Ma il vero diabolico scopo che sta dietro l’introduzione
forzata della neolingua è in realtà il controllo del pensiero:
eliminando infatti dal lessico tutte le parole scomode, e obbligando alla
formulazione dei soli costrutti verbali consentiti dalla rigida e scarna
struttura semantica della neolingua, il Partito vuole rendere impossibile
dapprima la formulazione in parole di pensieri contrari alla sua filosofia, con
l’obiettivo finale di rendere tali pensieri a lungo andare direttamente non
formulabili dalla mente stessa! L’idea di base è che se una cosa non può
essere detta, alla lunga non potrà più neppure essere pensata. Il
condizionamento del pensiero passa dunque per il condizionamento della lingua:
non avendo più a disposizione parole che esprimono concetti non ortodossi, né
forme linguistiche idonee a rappresentarli, le persone smetteranno addirittura
di pensarli. Non vi sarà così tecnicamente alcuna possibilità di
compiere psicoreati, dato che sarà materialmente impossibile formulare
pensieri non in linea con l’ortodossia politica del Partito.
A qualche acuto osservatore dei nostri tempi tutto ciò
dovrebbe far venire in mente qualcosa.
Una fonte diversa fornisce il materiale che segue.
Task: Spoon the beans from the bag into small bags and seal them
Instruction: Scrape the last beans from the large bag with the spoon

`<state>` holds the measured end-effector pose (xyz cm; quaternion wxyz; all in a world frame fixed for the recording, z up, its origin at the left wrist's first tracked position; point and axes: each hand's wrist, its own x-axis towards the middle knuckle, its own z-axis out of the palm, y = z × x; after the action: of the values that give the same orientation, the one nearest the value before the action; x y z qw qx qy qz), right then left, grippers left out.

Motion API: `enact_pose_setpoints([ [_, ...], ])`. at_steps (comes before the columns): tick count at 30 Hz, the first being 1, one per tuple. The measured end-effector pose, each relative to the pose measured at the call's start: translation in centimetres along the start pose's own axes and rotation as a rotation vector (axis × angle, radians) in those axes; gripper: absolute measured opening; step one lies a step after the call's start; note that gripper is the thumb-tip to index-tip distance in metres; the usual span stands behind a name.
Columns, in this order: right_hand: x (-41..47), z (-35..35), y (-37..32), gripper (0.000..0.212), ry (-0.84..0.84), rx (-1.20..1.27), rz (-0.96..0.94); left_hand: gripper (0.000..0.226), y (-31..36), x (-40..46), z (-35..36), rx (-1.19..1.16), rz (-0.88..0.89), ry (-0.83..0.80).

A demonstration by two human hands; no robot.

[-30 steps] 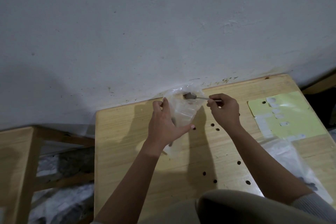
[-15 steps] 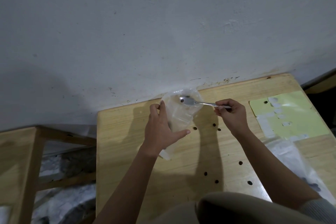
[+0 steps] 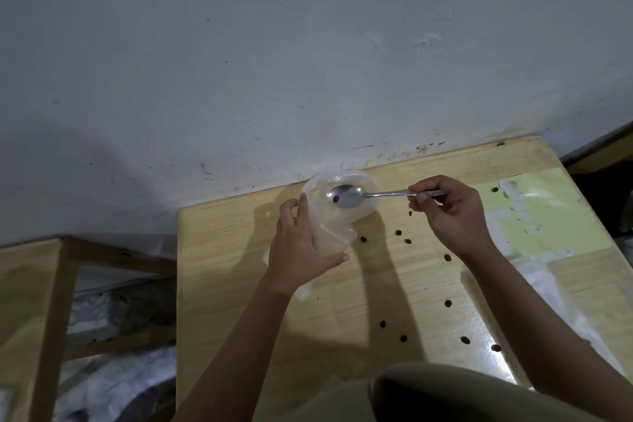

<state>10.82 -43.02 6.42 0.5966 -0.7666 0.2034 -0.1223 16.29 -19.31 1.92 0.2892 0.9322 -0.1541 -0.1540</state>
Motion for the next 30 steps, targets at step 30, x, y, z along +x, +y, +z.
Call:
enact_pose_setpoints([
  [30, -1.3, -0.1, 5.8, 0.024, 0.340, -0.509, -0.270, 0.129, 0.5, -3.4, -0.9, -0.204, -0.067, 0.059],
])
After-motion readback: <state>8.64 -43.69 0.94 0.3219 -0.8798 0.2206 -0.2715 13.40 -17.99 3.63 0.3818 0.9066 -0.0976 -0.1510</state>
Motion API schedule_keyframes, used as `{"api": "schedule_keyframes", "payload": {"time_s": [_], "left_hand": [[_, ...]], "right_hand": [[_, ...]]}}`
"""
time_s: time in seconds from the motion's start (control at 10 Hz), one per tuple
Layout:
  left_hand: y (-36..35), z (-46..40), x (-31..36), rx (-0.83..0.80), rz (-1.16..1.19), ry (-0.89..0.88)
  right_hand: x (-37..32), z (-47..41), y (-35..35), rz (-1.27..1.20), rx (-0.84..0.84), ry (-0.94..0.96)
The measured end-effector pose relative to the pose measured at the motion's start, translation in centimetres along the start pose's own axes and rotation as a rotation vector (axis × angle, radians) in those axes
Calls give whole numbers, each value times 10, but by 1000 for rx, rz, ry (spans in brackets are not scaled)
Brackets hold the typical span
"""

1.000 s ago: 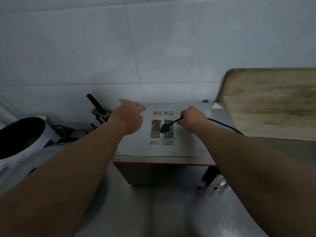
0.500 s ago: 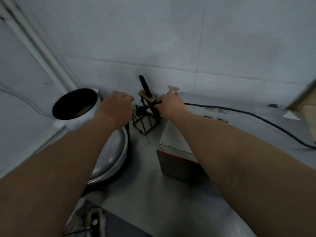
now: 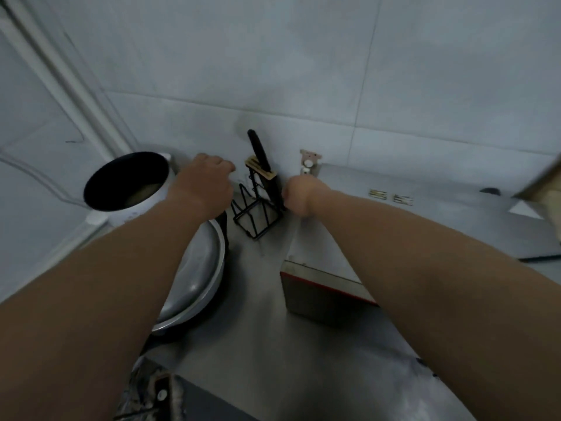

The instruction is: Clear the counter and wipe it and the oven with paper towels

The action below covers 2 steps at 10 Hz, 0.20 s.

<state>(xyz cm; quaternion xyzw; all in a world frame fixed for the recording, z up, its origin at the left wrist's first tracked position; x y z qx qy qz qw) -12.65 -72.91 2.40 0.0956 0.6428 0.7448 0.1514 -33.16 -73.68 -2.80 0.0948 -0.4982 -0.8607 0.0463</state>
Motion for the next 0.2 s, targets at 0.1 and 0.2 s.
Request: {"api": "schedule_keyframes", "payload": {"time_s": [0.1,0.2], "left_hand": [[13,-22,38,48,25,-96],[26,-37,83,27,30,-205]], "right_hand": [[36,21,16,-111,88,-72],[68,46,20,-147,107,-164]]}}
Point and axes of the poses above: each hand's wrist, its own z-axis away from the middle knuckle, its own y-axis out of the back of the hand, x = y × z, the point moved 1 cm from there along -z, towards the middle knuckle, and after that the axes turned 13 degrees about -x, right-handed, at the moved point
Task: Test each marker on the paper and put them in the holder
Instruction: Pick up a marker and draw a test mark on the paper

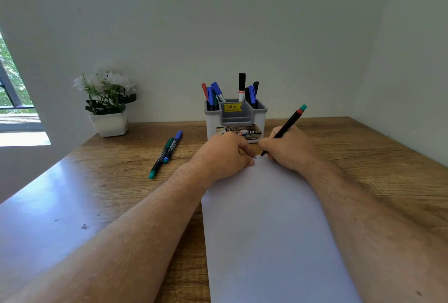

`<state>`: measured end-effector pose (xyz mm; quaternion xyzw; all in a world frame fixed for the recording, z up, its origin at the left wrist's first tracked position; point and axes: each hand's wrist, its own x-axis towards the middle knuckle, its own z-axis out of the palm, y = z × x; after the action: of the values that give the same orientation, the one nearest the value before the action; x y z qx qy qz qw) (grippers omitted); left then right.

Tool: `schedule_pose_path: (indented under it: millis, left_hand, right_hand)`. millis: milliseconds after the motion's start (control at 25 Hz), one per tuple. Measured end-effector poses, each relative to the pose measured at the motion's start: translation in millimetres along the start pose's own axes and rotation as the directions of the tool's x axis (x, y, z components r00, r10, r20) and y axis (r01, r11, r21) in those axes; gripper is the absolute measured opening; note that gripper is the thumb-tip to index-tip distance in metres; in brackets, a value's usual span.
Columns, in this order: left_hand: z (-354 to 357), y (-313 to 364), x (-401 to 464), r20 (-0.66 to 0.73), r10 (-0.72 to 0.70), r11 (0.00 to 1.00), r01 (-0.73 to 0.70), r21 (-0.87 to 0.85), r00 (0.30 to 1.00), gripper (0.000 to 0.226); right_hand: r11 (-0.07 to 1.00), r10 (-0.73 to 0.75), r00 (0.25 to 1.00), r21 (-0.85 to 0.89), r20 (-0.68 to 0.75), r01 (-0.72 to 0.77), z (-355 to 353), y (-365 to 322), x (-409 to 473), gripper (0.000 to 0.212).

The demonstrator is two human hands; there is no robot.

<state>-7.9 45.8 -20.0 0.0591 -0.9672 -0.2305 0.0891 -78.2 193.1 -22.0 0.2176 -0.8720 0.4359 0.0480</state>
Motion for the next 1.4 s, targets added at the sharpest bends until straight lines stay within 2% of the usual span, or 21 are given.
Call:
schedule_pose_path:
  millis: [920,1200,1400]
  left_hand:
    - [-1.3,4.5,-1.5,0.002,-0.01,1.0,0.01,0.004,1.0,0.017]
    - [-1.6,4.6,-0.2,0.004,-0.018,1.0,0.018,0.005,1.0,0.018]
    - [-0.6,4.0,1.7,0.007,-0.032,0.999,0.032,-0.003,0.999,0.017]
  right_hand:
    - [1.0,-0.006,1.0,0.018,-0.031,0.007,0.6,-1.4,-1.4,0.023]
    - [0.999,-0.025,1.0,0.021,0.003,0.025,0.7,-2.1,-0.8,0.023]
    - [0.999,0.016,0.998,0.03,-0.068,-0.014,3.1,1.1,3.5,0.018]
Sinistri presagi di neolingua già si
agitano infatti già da qualche tempo innanzi a noi, magari sotto forma di
quegli ipocriti eufemismi che vanno sotto il nome di political correctness:
“non vedente” anziché “cieco”, “diversamente abile” per “disabile”,
“migrante” o “appartenente ad etnia rom” per non dire “zingaro”, “centro-destra”
e centro-sinistra” al posto di “destra” e “sinistra”. La parola vale
più della realtà e condiziona i comportamenti più di un fatto concreto, come
ben sa quell’azienda americana di fast-food che definisce i propri tre menù
“medio”, “grande” e “grandissimo” anziché, come sembrerebbe più
normale, “piccolo”, “medio” e “grande”.
Ma questo, se vogliamo, è marketing: magari in campo sociale e politico, ma
sempre di marketing si tratta. Ogni esperto del settore infatti sa bene che
basta cambiare il nome ad una cosa per modificarne la percezione da parte delle
persone, anche a parità di tutto il resto.
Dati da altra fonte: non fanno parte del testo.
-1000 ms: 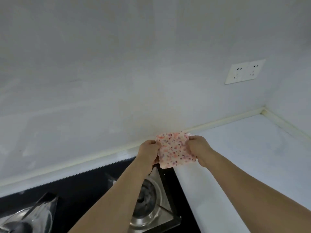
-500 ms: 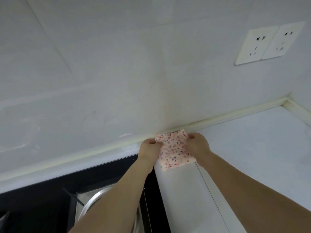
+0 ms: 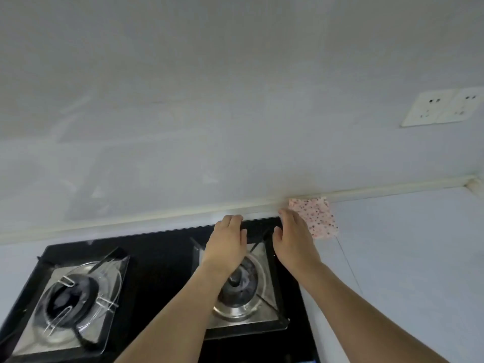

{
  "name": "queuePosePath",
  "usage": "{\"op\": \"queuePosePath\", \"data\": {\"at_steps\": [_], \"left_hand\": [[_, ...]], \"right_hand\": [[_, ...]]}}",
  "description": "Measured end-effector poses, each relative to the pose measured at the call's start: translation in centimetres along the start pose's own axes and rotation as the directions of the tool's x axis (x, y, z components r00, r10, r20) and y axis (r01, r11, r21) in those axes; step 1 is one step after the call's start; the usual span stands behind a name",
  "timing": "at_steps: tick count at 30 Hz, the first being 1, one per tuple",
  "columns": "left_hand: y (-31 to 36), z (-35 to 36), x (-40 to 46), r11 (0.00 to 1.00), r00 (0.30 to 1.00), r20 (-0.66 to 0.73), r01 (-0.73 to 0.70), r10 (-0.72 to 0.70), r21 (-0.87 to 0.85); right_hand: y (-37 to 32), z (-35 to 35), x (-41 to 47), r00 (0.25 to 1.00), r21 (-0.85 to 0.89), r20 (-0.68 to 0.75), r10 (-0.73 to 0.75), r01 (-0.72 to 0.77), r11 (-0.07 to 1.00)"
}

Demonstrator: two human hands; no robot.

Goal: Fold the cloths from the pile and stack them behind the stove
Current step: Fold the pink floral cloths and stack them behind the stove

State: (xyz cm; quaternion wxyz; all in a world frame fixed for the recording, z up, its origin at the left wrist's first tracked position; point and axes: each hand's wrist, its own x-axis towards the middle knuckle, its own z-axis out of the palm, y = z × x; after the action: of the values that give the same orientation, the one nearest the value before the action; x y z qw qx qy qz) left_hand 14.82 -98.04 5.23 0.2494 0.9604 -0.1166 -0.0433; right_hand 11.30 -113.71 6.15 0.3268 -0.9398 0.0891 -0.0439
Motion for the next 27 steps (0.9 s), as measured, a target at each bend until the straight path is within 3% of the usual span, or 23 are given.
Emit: {"op": "queuePosePath", "data": {"at_steps": [5, 10, 19, 27], "left_hand": [[-8.1, -7.4, -4.7, 0.993, 0.994, -0.104, -0.029, 0.041, 0.111], [-17.7, -14.3, -9.9, 0.986, 0.991, -0.12, -0.033, 0.054, 0.166], [-32.2, -22.4, -18.6, 0.975, 0.971, -0.212, 0.15, -0.113, 0.165], [-44.6, -28.4, -25.4, 0.953, 0.943, -0.267, 0.247, -0.196, 0.174]], "right_hand": [[-9.9, 4.5, -4.3, 0.992, -0.008, 0.058, -0.112, 0.113, 0.994], [-20.3, 10.2, -7.9, 0.985, -0.001, 0.101, -0.14, 0.141, 0.99], [-32.3, 18.9, -11.8, 0.911, 0.055, 0.289, -0.293, 0.29, 0.955], [-43.1, 28.1, -15.4, 0.853, 0.047, 0.362, -0.377, 0.387, 0.921]]}}
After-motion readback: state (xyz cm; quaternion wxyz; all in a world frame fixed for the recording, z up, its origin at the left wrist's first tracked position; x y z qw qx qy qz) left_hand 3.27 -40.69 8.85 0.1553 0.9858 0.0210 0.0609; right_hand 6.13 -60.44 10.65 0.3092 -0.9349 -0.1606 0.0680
Il problema è che ultimamente dai segnali sotterranei si è
passati a qualcosa che adombra un vero e proprio disegno orwelliano. O almeno a
questo mi fanno pensare le parole del Commissario europeo Frattini quando
sostiene che, per sradicare il fenomeno del terrorismo, occorre eliminare dai
motori di ricerca le parole “scomode” quali bomba, genocidio o
terrorismo. Molte organizzazioni che si battono per la libertà di
espressione in Rete hanno già protestato parlando di censura, ma la cosa mi
sembra molto più grave: l’intento del Commissario appare infatti assai più
sottile e profondo, stando almeno alle dichiarazioni che ha rilasciato. Dice
infatti Frattini: "Intendo portare avanti un esercizio di esplorazione con
il settore privato su come sia possibile usare la tecnologia per evitare che la
gente usi o cerchi parole pericolose” (la notizia
sul sito della Reuters).
La gente dunque non deve usare parole pericolose!
Sembra di sentire il Grande Fratello, e purtroppo non quello di Mediaset.
Frattini sembra infatti sostenere che sono le parole ad essere
pericolose, prima ancora che i concetti che rappresentano o i fatti che da essi
discendono: non è dunque pericolosa solo la bomba ma anche il concetto
di bomba, ed è dunque poco gradito il fatto che si possa usare la parola
bomba.
Per la commissione europea per la sicurezza occorre dunque far sì che la gente
non possa trovare in Rete parole proibite, perché così smetterà dapprima di
pronunciarle e poi finalmente di pensarle, e tutti vivremo felici e contenti in
un mondo libero da terroristi e criminali. Il prossimo passo naturalmente sarà
quello di togliere le parole proibite dai dizionari e dalle enciclopedie, per
poi passare gradualmente a riscrivere quotidiani e libri. Questa attività, come
ben sa chi ha letto 1984, è proprio il compito istituzionale del Ministero
della Verità: il cui motto è “Chi controlla il passato controlla il
futuro. Chi controlla il presente controlla il passato.”
E nel frattempo cosa succederà? La psicopolizia europea
sorveglierà tutte le query inviate ai motori di ricerca per individuare
tutti coloro che usano parole proibite? “Lo psicoreato non comporta la
morte: lo psicoreato è la morte” ci dice il povero Winston Smith.
Lui pensava a se stesso, io penso alla democrazia.